Desde mi córner

Luis Carlos Peris

lcperis@diariodesevilla.es

Uno de los derbis más equilibrados

El acierto del Sevilla en ataque decidió ante un Betis que anda a la greña con el gol propio

Posiblemente si en vez de Jesé el punta del Betis hubiese sido un mediano goleador estaríamos hablando de otra cosa, pero la realidad es que el Sevilla se hizo con el derbi sin deberle nada a nadie. Por intensidad y fe en lo que se hace puede ser considerado el equipo blanco como justo ganador, pero, sobre todo, por su dinamita arriba, por cómo aprovechó casi todas las oportunidades que generó ante la feble defensa bética.

Sin explicarse uno bien a qué juega Emerson, en la tropa de Setién hubo anoche dos futbolistas en noche negra.
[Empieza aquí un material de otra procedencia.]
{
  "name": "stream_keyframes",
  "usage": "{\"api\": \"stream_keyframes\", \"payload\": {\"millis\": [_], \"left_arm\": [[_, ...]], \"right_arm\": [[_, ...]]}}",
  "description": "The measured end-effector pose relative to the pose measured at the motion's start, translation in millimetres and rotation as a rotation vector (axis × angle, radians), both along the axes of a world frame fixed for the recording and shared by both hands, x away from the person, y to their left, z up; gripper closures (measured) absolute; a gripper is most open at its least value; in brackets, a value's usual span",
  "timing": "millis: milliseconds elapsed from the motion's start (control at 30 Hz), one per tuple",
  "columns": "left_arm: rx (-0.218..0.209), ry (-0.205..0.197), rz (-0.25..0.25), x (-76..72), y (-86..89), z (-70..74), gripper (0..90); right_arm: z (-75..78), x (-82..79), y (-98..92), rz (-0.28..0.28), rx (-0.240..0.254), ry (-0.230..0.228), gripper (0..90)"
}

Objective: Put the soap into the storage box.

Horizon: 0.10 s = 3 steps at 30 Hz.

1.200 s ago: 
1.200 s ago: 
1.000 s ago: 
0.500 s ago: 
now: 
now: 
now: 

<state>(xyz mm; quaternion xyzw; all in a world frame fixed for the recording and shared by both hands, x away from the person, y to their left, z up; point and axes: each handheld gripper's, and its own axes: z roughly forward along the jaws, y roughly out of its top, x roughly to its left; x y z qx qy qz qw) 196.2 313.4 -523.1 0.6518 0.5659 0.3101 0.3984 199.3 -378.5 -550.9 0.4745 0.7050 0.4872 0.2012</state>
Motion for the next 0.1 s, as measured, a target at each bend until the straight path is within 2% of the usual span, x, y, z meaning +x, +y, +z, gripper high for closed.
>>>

Uno fue Mandi al generar con dos pérdidas de balón incomprensibles las jugadas que luego enjaretó el Sevilla para sus dos primeros goles. El otro fue Jesé, que combinó no ver más allá de su nariz en aquel balón que le regaló Vaclik con un recital de desaciertos, mayormente en sendos mano a mano con el guardameta sevillista. Por esas dos vías cayó el Betis.
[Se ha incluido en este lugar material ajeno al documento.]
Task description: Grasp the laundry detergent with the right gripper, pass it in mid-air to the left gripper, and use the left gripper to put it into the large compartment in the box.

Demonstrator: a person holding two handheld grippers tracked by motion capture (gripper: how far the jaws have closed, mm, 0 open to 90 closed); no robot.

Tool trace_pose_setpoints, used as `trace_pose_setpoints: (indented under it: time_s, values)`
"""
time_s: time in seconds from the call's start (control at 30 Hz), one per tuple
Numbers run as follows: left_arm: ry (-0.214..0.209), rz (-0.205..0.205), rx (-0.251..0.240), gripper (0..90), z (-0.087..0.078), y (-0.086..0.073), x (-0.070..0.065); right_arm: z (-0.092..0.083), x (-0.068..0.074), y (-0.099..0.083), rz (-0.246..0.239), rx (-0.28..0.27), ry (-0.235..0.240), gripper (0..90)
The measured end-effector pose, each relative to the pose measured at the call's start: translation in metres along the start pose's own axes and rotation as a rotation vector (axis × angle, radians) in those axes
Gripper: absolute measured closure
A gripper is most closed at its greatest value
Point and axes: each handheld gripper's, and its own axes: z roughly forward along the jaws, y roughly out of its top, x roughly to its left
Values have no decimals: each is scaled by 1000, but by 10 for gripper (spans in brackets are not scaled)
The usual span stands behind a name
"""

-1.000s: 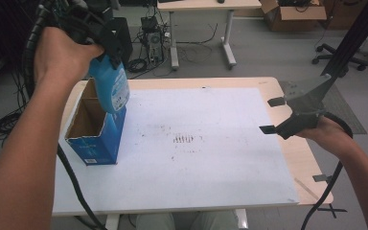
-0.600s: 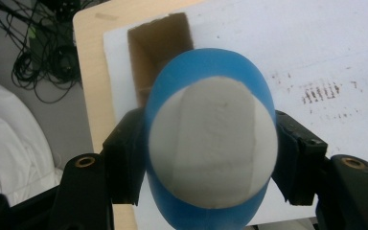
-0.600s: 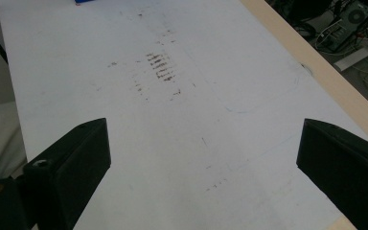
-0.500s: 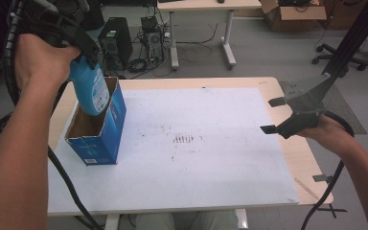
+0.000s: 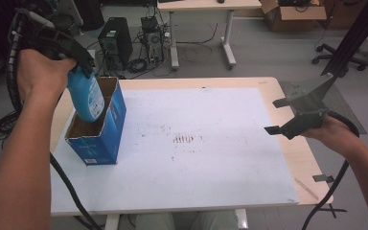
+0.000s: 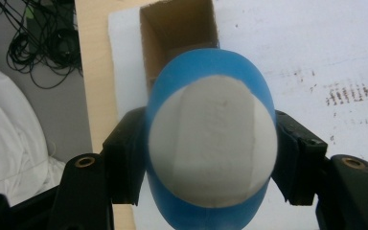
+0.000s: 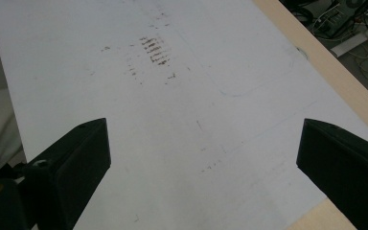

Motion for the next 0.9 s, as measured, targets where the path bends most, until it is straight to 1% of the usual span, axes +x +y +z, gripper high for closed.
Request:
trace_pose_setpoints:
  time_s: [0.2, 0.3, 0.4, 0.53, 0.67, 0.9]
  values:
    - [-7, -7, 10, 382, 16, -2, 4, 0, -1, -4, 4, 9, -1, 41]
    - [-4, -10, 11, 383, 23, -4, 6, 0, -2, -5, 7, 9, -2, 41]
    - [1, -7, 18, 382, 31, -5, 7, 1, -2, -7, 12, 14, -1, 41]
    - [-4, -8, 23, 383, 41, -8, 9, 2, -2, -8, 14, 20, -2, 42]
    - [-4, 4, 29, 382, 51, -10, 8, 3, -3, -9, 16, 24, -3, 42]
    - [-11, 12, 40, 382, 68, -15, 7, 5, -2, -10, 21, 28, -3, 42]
¿Quiere decirse con esto que el Sevilla se encontró con el derbi? No es eso, pues con su juego directo, el Sevilla superó al rival en muchas fases del partido. No generó apenas ocasiones, pero con aprovechar las pocas de que dispuso le fue suficiente para irse a la cama henchido de gozo. También es un mérito aprovecharse de esos trenes tan baratos como suelen pasar por el área bética. La dinamita que tiene arriba le fue suficiente para acabar guardando la ropa pidiendo a gritos la hora.
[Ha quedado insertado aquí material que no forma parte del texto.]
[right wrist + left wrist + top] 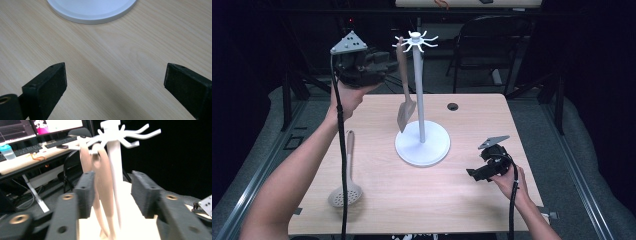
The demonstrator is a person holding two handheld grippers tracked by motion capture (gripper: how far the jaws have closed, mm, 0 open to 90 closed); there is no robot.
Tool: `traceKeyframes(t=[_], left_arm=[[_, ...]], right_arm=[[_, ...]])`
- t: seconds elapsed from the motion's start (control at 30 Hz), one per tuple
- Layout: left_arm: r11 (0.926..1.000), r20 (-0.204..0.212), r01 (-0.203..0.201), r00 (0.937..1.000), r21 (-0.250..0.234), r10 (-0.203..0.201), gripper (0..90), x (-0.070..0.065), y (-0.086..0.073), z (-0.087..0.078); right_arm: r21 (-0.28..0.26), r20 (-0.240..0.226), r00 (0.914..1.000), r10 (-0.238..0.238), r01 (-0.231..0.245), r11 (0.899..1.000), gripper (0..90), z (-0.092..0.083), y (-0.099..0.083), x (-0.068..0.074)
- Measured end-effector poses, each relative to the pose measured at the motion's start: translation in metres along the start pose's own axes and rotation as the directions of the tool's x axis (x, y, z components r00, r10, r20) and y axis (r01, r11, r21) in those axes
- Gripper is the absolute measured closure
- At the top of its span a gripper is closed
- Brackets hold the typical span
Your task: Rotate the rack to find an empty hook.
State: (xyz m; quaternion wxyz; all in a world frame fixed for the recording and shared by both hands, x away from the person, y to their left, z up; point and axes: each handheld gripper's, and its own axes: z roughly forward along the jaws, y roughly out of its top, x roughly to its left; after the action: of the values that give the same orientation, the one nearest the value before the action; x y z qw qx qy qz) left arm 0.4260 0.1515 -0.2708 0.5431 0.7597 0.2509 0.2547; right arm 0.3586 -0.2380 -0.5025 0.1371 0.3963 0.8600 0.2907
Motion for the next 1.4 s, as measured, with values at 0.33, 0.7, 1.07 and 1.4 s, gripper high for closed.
traceKeyframes(t=[0.33, 0.7, 1.07, 1.4], left_arm=[[0.9962, -0.056, 0.057, 0.9970, 0.066, -0.054, 24.0, 0.002, -0.035, -0.008], [0.9838, -0.112, 0.124, 0.9876, 0.129, -0.110, 15.5, 0.004, -0.087, -0.022], [0.9511, -0.165, 0.218, 0.9689, 0.218, -0.185, 12.7, 0.006, -0.147, -0.035], [0.9252, -0.256, 0.282, 0.9420, 0.254, -0.217, 8.1, 0.004, -0.181, -0.040]], right_arm=[[0.019, 0.008, 0.9999, -0.012, 0.011, 1.000, 4.0, -0.001, 0.001, 0.001], [0.019, 0.006, 0.9997, -0.023, 0.023, 1.000, 4.2, 0.002, 0.001, 0.003], [0.018, 0.009, 0.9998, -0.020, 0.020, 1.000, 4.5, 0.004, 0.001, 0.002], [0.034, -0.010, 0.9996, -0.026, 0.027, 0.999, 4.8, 0.006, 0.003, 0.004]])
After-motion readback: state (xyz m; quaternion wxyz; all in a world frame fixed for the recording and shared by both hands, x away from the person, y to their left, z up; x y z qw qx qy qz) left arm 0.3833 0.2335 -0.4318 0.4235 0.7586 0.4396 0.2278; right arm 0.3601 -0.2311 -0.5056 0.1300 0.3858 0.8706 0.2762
He visto todos los derbis de la era moderna y puedo decir a boca llena que el derbi de anoche está entre los más equilibrados y mejor jugados de cuantos sucedieron. Sobre todo, fue equilibrado gracias a un Sevilla más intenso y un Betis con esas lagunas crónicas que van a privarle de repetir la faena del curso anterior. El Sevilla ve cómo ni la Champions es utópica y el Betis se da de lleno con la cruda realidad de que enero fue un mes en el que se perdieron demasiadas cosas.